Yes, you can delete them.  Note that if you restore to factory settings or, I think if there is a software update, they'll likely be resent and you'll have to remove them again. 

Betsy


----------



## Raptwithal (Sep 20, 2014)

OK, good deal!

Thank you!


----------



## Ann in Arlington (Oct 27, 2008)

FWIW . . . your question reminded me that it's been some time since I sent them feedback about this issue . . . so I just did.  Suggest others do the same. 

[email protected]


----------



## Raptwithal (Sep 20, 2014)

Ann in Arlington said:


> FWIW . . . your question reminded me that it's been some time since I sent them feedback about this issue . . . so I just did. Suggest others do the same.
> 
> [email protected]


I politely made the suggestion just now. Thanks for the link. No doubt, Amazon will put 3 programmers on this immediately.


----------



## Ann in Arlington (Oct 27, 2008)

Raptwithal said:


> I politely made the suggestion just now. Thanks for the link. No doubt, Amazon will put 3 programmers on this immediately.




Well, I figure the more often people offer suggestions to things they see as issues or problems, the more likely they are to address it. They've improved MYC&D, after all, over the way it was originally . . . . . . And there used to be THREE different amazon sites you had to go to in order to see all the relevant information about your books. At least they're down to two.


----------



## crebel (Jan 15, 2009)

Ann in Arlington said:


> No.
> 
> I've sent feedback multiple times about this.
> 
> ...


I haven't played with this a whole lot before, but am interested now that the "rate this read" automatically pops up at the end on my Voyage. If you aren't a GoodReads member, does it still work and just go to the kindle.amazon.com page or do you have to have a GR account as well?


----------



## Ann in Arlington (Oct 27, 2008)

crebel said:


> I haven't played with this a whole lot before, but am interested now that the "rate this read" automatically pops up at the end on my Voyage. If you aren't a GoodReads member, does it still work and just go to the kindle.amazon.com page or do you have to have a GR account as well?


When they instituted the 'rate this book' at the end of a kindle book -- even before GR integration; I think I had it on my keyboard kindle -- any rating you gave the book would show up on kindle.amazon.com AND in the 'your collection' link under Your Account.

If you have a GR account, it also goes there, but you don't have to have one and you don't have to link 'em if you do. You used to be able to post directly to FB and have it show up in your (and your friends') newsfeed, but now you can't do that unless you go through GR and it doesn't go in the news feed.


----------



## mayfire (Nov 11, 2010)

I'm not sure what your goal is, whether it's archiving or deleting. I keep my "read" books in a Kindle Collection called "Back on the Shelf" in the Kindle Cloud.


----------



## Raptwithal (Sep 20, 2014)

mayfire said:


> I'm not sure what your goal is, whether it's archiving or deleting. I keep my "read" books in a Kindle Collection called "Back on the Shelf" in the Kindle Cloud.

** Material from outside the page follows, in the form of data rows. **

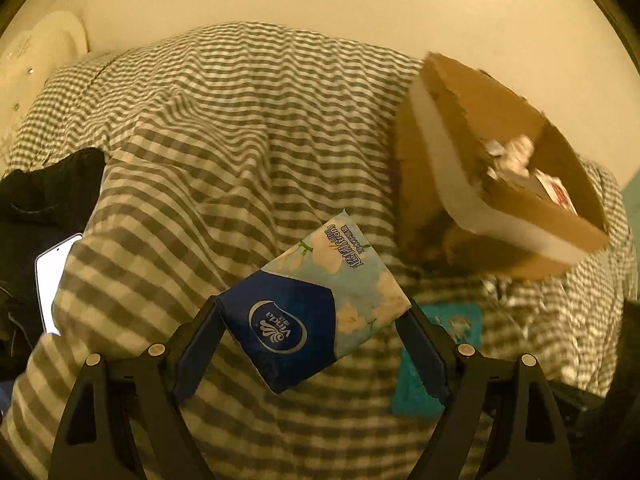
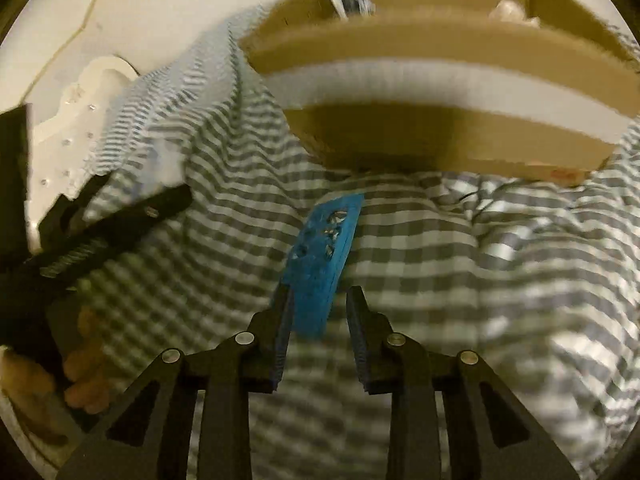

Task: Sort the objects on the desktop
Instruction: 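Grasp the teal blister card with the right gripper while the left holds the tissue packet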

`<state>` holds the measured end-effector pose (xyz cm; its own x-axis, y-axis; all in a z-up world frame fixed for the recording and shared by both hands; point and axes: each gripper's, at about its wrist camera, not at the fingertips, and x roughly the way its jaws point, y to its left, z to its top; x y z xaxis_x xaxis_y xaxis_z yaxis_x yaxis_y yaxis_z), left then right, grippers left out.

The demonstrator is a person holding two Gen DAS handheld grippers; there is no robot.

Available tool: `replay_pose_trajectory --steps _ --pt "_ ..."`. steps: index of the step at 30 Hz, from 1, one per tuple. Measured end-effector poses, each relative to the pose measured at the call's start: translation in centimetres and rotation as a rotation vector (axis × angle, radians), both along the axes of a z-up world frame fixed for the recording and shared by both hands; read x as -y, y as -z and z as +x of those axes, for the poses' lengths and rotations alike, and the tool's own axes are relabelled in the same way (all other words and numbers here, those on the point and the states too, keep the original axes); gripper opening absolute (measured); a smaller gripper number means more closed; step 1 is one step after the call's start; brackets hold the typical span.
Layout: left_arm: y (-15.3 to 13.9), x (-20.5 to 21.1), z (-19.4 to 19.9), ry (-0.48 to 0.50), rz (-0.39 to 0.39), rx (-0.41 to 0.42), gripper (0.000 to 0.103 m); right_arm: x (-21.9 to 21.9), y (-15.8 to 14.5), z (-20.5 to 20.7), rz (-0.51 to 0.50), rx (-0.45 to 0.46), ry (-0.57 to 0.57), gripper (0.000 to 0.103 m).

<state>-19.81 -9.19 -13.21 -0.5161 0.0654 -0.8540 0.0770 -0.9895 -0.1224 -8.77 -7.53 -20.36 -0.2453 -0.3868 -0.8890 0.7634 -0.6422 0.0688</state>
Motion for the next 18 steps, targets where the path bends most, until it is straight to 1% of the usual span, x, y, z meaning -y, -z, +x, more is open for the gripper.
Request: replay_pose_trajectory --steps 2,5,6,7,8,10,14,16,18 --pt "0.1 0.3 -0.4 -0.01 0.003 0.002 0.087 0.9 1.2 -0.7 0.006 0.014 0.019 0.027" --pt "0.0 0.3 -0.8 -0.004 0.008 -0.008 0.087 2.2 2.2 -0.9 -0.004 0.001 0.022 0.026" --pt "-0.1 0.2 -0.9 0.002 0.003 -0.011 0.087 2.5 2.4 -0.9 -0.007 -0.002 0.017 0.018" --pt "0.0 0.0 -1.1 0.009 -0.007 -0.01 0.087 3.0 2.6 -0.8 -0.009 -0.009 0.012 0.014" --pt "0.1 -0.1 -1.2 0.015 -0.018 -0.009 0.087 3.3 2.8 -0.6 -0.015 -0.01 0.004 0.012" --pt "0.3 -0.3 -1.3 0.022 -0.036 -0.005 0.087 3.9 2.8 -0.2 -0.018 -0.034 -0.011 0.011" --pt "0.4 -0.3 -1.2 0.019 -0.04 0.002 0.087 4.0 2.1 1.1 -0.026 -0.038 -0.052 0.009" --pt "0.2 -0.4 -1.0 0.011 -0.033 0.0 0.087 3.9 2.1 1.2 -0.019 -0.006 -0.058 0.009" --pt "0.1 -0.5 -0.7 0.009 -0.034 -0.006 0.087 4.4 2.7 1.4 0.001 -0.001 -0.055 0.012"
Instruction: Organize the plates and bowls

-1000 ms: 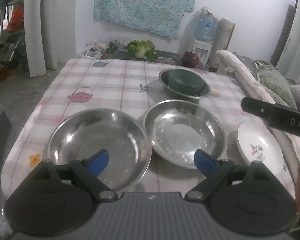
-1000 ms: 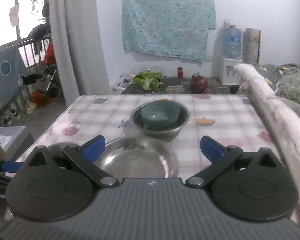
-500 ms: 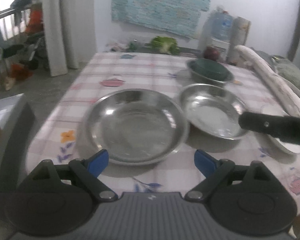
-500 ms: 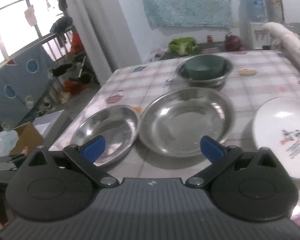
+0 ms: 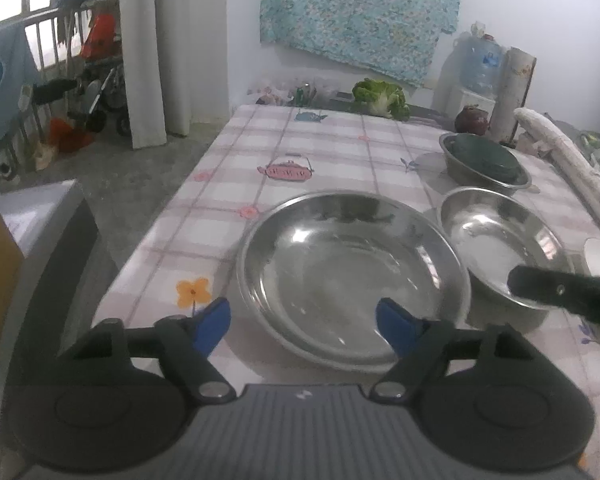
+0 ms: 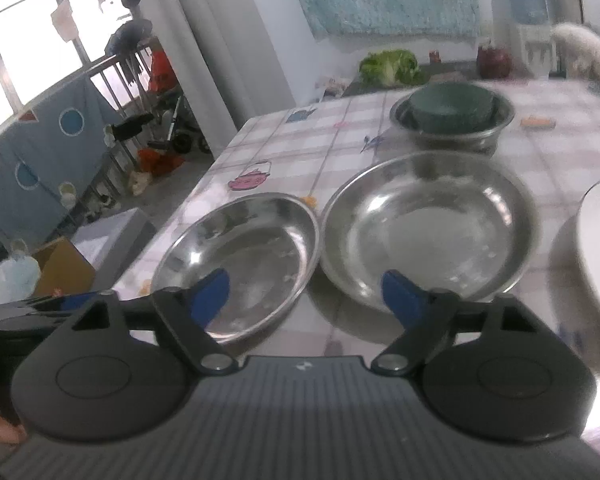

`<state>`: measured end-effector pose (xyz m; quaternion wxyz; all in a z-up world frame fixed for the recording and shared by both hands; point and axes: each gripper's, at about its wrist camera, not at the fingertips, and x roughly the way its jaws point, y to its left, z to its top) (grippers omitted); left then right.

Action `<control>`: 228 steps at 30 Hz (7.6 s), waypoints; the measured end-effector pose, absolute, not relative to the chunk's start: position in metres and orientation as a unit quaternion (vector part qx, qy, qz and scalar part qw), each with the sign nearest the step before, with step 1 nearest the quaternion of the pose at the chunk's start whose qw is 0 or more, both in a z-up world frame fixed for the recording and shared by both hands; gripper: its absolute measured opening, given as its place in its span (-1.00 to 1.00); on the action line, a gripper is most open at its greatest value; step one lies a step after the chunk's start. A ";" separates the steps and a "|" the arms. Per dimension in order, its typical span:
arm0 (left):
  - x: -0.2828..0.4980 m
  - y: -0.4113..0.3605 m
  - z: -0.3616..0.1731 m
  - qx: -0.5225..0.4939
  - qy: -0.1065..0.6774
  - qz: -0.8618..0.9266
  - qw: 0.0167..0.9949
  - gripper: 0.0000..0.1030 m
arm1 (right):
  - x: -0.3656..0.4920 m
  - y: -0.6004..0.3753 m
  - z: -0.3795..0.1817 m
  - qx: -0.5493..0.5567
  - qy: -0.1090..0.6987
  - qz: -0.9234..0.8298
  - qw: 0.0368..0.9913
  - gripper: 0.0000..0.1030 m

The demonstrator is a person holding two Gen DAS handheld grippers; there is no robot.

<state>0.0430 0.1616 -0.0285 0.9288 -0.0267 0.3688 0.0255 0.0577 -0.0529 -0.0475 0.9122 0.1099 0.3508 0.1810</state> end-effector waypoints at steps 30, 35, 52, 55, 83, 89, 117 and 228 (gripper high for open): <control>0.074 0.140 -0.052 -0.011 0.419 0.029 0.907 -0.88 | 0.092 -0.032 -0.083 0.125 0.402 0.209 0.883 -0.69; 0.061 0.133 -0.053 -0.017 0.428 0.018 0.903 -0.88 | 0.087 -0.037 -0.082 0.125 0.400 0.224 0.880 -0.71; 0.045 0.144 -0.035 -0.037 0.390 0.047 0.919 -0.08 | 0.080 -0.061 -0.081 0.173 0.401 0.223 0.872 -0.33; 0.053 0.154 -0.035 -0.044 0.389 0.060 0.918 0.06 | 0.085 -0.059 -0.081 0.176 0.399 0.225 0.871 -0.23; 0.122 0.185 -0.064 -0.033 0.428 0.097 0.898 -0.39 | 0.125 -0.036 -0.098 0.150 0.409 0.213 0.875 -0.59; 0.109 0.187 -0.061 -0.055 0.439 0.085 0.893 -0.39 | 0.123 -0.040 -0.096 0.146 0.415 0.217 0.871 -0.59; 0.015 0.154 -0.053 -0.076 0.447 0.036 0.891 -0.39 | 0.078 -0.072 -0.089 0.128 0.409 0.223 0.875 -0.56; 0.036 0.126 -0.070 0.018 0.458 0.107 0.882 -0.28 | 0.072 -0.060 -0.111 0.102 0.409 0.249 0.872 -0.61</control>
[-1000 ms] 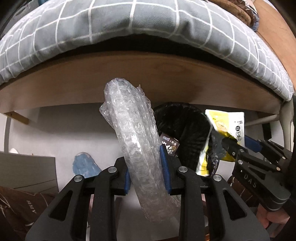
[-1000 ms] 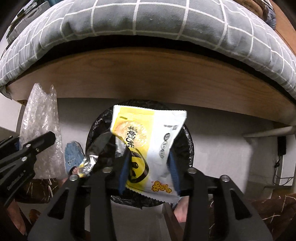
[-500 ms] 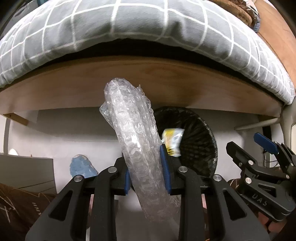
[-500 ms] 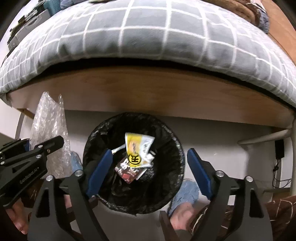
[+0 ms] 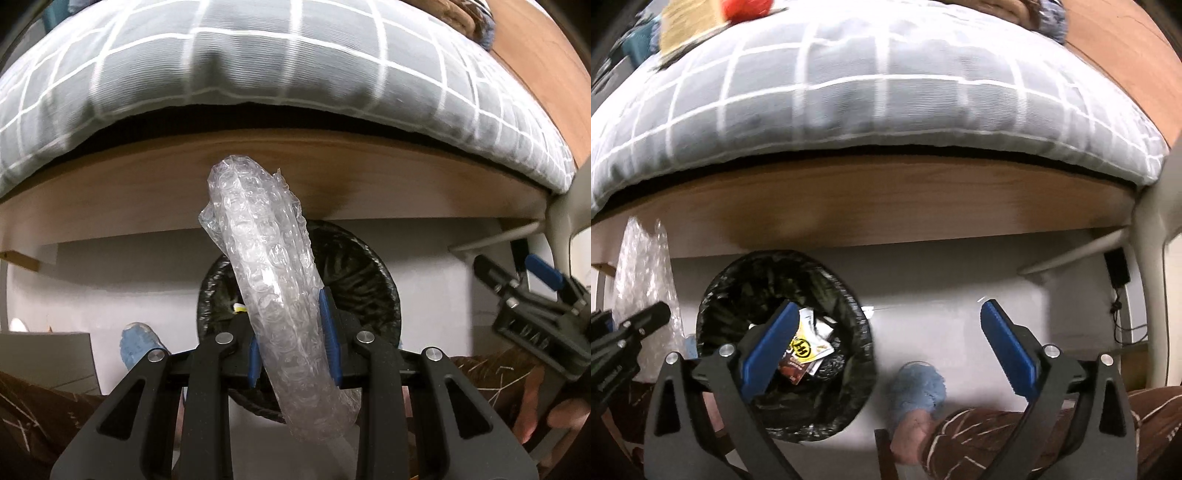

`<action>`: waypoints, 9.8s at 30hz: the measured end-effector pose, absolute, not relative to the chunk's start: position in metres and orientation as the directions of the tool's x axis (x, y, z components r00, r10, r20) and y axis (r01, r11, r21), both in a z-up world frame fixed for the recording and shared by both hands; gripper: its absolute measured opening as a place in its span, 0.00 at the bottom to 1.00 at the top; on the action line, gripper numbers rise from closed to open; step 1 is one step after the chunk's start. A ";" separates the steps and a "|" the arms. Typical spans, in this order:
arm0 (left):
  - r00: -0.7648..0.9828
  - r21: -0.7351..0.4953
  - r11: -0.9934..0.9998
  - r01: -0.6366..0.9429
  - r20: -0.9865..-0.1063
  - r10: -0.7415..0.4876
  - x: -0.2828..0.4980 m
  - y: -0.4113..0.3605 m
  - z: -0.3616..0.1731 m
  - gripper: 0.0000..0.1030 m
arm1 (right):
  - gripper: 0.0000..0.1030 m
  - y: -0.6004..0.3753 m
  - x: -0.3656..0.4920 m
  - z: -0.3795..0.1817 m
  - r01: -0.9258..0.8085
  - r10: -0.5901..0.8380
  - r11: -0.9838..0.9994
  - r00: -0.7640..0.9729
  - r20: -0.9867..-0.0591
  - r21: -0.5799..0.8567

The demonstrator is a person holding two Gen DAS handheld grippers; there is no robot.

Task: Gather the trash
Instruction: 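Open the right tool to drop the yellow packet while the left tool releases the bubble wrap, then move both open tools back up toward the yogurt cup and red bag, then grasp the yellow yogurt cup with the left tool while the right tool grasps the red bag, then lift the yogurt cup and red bag and carry them toward the bin, then lower the held red bag and yogurt cup down over the bin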

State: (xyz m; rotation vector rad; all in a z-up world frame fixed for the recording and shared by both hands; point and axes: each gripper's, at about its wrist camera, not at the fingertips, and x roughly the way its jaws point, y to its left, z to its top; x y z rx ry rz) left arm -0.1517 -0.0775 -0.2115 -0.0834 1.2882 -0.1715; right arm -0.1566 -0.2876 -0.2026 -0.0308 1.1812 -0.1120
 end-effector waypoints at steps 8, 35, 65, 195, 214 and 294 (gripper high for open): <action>0.246 -0.165 0.977 0.138 -0.949 -0.195 -0.151 -0.103 -0.216 0.26 | 0.92 -0.311 -0.162 -0.193 0.101 -0.145 0.988 0.364 -0.920 -0.116; 0.296 -0.128 0.977 0.169 -0.939 -0.175 -0.152 -0.116 -0.217 0.82 | 0.92 -0.293 -0.156 -0.183 0.060 -0.124 0.992 0.401 -0.908 -0.109; 0.521 -0.149 0.988 0.037 -0.841 -0.147 -0.167 -0.039 -0.100 0.94 | 0.92 -0.259 -0.166 -0.109 -0.009 -0.068 0.996 0.567 -0.821 -0.089; 0.663 -0.069 0.997 -0.039 -0.748 -0.026 0.028 0.038 -0.030 0.70 | 0.19 -0.181 0.068 -0.039 -0.151 0.144 0.987 0.665 -0.733 0.058; 0.679 -0.080 0.997 0.009 -0.732 -0.065 -0.007 0.013 -0.014 0.70 | 0.19 -0.195 0.024 -0.016 -0.134 0.117 0.990 0.684 -0.720 0.035; 0.634 -0.085 0.992 0.093 -0.763 -0.125 -0.149 -0.020 -0.024 0.70 | 0.19 -0.222 -0.146 -0.013 -0.093 0.096 0.995 0.673 -0.733 0.044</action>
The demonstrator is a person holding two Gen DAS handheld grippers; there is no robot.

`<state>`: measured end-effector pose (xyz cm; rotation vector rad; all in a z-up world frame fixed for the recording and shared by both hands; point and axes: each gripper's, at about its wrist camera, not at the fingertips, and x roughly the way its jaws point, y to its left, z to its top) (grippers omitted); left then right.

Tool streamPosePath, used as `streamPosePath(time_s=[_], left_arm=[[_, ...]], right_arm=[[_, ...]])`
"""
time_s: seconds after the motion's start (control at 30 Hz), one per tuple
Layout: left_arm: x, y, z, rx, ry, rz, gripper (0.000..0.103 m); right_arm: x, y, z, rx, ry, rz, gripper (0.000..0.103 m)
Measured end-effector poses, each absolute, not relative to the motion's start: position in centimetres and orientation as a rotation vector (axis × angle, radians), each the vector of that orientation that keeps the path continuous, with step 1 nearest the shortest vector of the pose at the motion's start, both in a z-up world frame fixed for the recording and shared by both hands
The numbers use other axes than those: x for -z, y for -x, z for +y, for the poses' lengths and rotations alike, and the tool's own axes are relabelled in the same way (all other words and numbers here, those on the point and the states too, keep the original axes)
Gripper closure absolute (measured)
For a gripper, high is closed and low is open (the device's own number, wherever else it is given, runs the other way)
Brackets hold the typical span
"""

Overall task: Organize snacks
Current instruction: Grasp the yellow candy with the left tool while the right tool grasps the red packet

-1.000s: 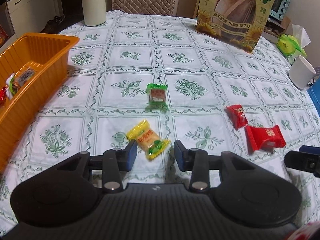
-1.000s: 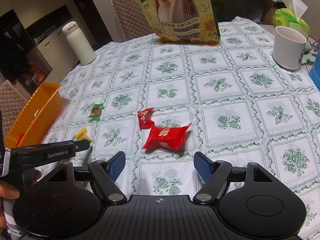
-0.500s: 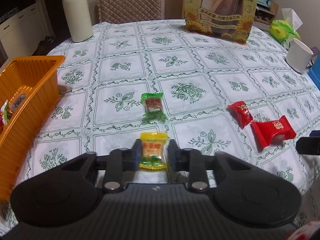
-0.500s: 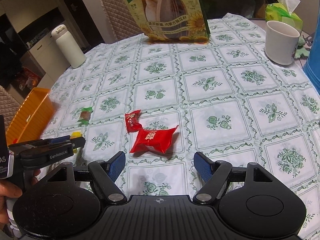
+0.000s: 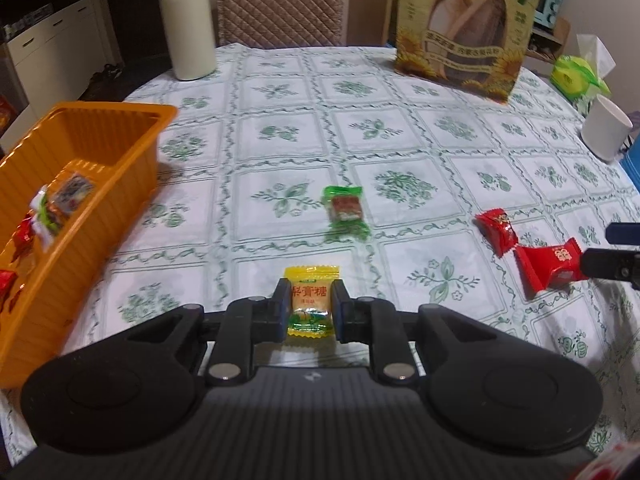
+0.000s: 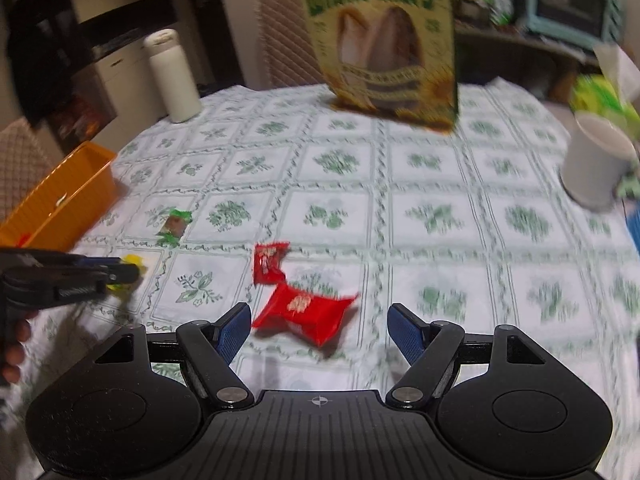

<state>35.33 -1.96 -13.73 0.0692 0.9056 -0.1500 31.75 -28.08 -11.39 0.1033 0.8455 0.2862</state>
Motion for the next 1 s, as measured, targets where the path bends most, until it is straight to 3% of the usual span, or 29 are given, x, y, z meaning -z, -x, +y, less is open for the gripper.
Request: streamPosePath(time_s=[0.53,0.67,0.9,1.0], left_arm=[[12.1,-33.0,0.7,0.086,-0.012,0.905,0.084],[11.8,-32.7,1.1,0.07,-0.002,0.903,0.084],[11.4,-32.2,1.4,0.059,-0.003,0.892,0.084],[11.1,-31.8,1.6,0.055,-0.005,0.887,0.084]], right_arm=[[14.2,-35.8,-26.9,-0.521,0.022,0.954,0.029],[14.1,-34.9,-26.4,-0.548,0.019,0.981,0.047],[14.4,-34.8,-26.3,-0.462,-0.034,0.982,0.059],[14.4,-34.8,-26.1,-0.431,-0.016,0.979,0.071]])
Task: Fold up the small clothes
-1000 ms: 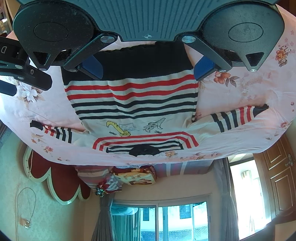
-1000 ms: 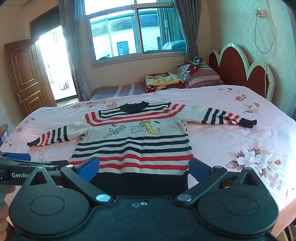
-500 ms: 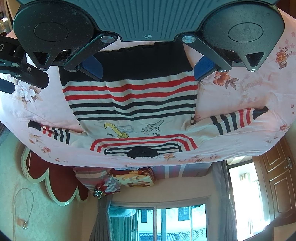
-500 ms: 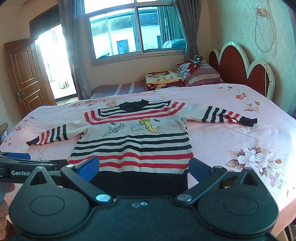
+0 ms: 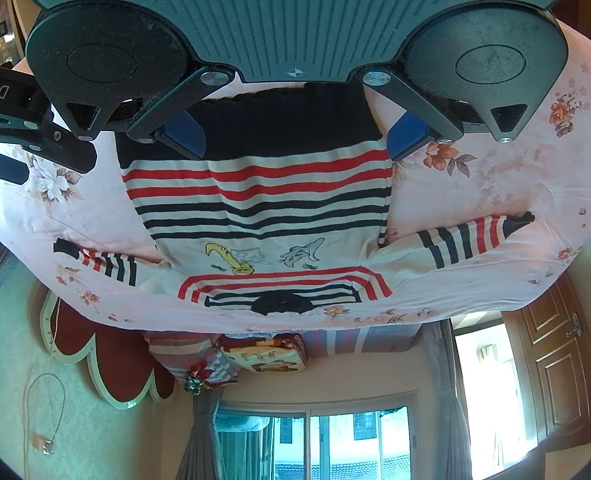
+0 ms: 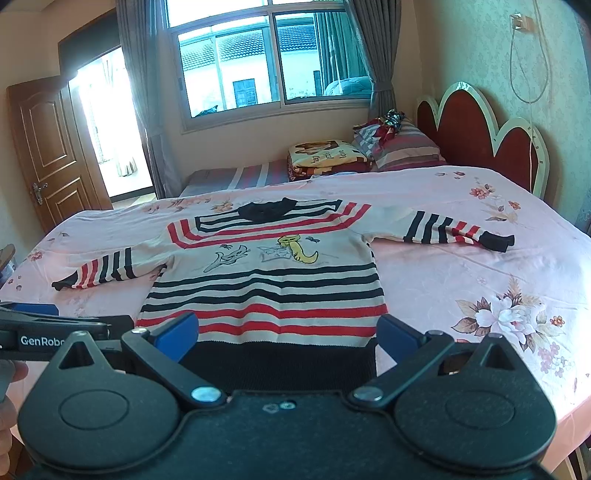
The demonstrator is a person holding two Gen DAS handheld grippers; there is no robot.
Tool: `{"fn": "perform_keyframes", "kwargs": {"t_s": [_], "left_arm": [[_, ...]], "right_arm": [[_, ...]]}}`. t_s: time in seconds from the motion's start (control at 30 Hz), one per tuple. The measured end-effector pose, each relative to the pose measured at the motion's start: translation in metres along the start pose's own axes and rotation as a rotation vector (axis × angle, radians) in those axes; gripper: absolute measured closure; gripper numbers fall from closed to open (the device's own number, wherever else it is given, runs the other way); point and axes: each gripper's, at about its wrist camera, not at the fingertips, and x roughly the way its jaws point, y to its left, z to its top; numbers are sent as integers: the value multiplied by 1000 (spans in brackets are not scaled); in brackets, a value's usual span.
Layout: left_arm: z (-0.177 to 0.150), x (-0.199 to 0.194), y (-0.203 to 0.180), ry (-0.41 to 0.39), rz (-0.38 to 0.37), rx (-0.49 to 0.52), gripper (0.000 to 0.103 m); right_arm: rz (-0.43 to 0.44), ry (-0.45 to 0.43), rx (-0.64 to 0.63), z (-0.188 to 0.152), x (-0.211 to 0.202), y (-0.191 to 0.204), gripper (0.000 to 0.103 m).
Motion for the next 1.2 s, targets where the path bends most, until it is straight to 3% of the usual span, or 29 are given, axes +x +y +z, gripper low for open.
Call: {"fn": "perform_keyframes", "kwargs": {"t_s": [1.2], "left_arm": [[3,-2,-6,-6,13,7,0]], "right_arm": [[-1,-8,-13,2,2,2,1]]}}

Right, but I never use the Cloud reader since I read on the PW. The "Manage your content..." seems to be the main go-to site. For each book, it offers: Order Details, Deliver; Delete; Download & transfer via USB; Clear furthest page read...; Read Now; Loan this title, and Return for Refund. It would seem this would be an ideal place to differentiate between Read and Unread titles.


----------



## Betsy the Quilter (Oct 27, 2008)

Raptwithal said:


> Right, but I never use the Cloud reader since I read on the PW. The "Manage your content..." seems to be the main go-to site. For each book, it offers: Order Details, Deliver; Delete; Download & transfer via USB; Clear furthest page read...; Read Now; Loan this title, and Return for Refund. It would seem this would be an ideal place to differentiate between Read and Unread titles.


But you don't have to use the Cloud reader to use the Cloud for organizing. You can access collections on your PW.

Betsy


----------



## Raptwithal (Sep 20, 2014)

Betsy the Quilter said:


> But you don't have to use the Cloud reader to use the Cloud for organizing. You can access collections on your PW.


Right, I was just responding to Mayfire's use of the term "Kindle Cloud."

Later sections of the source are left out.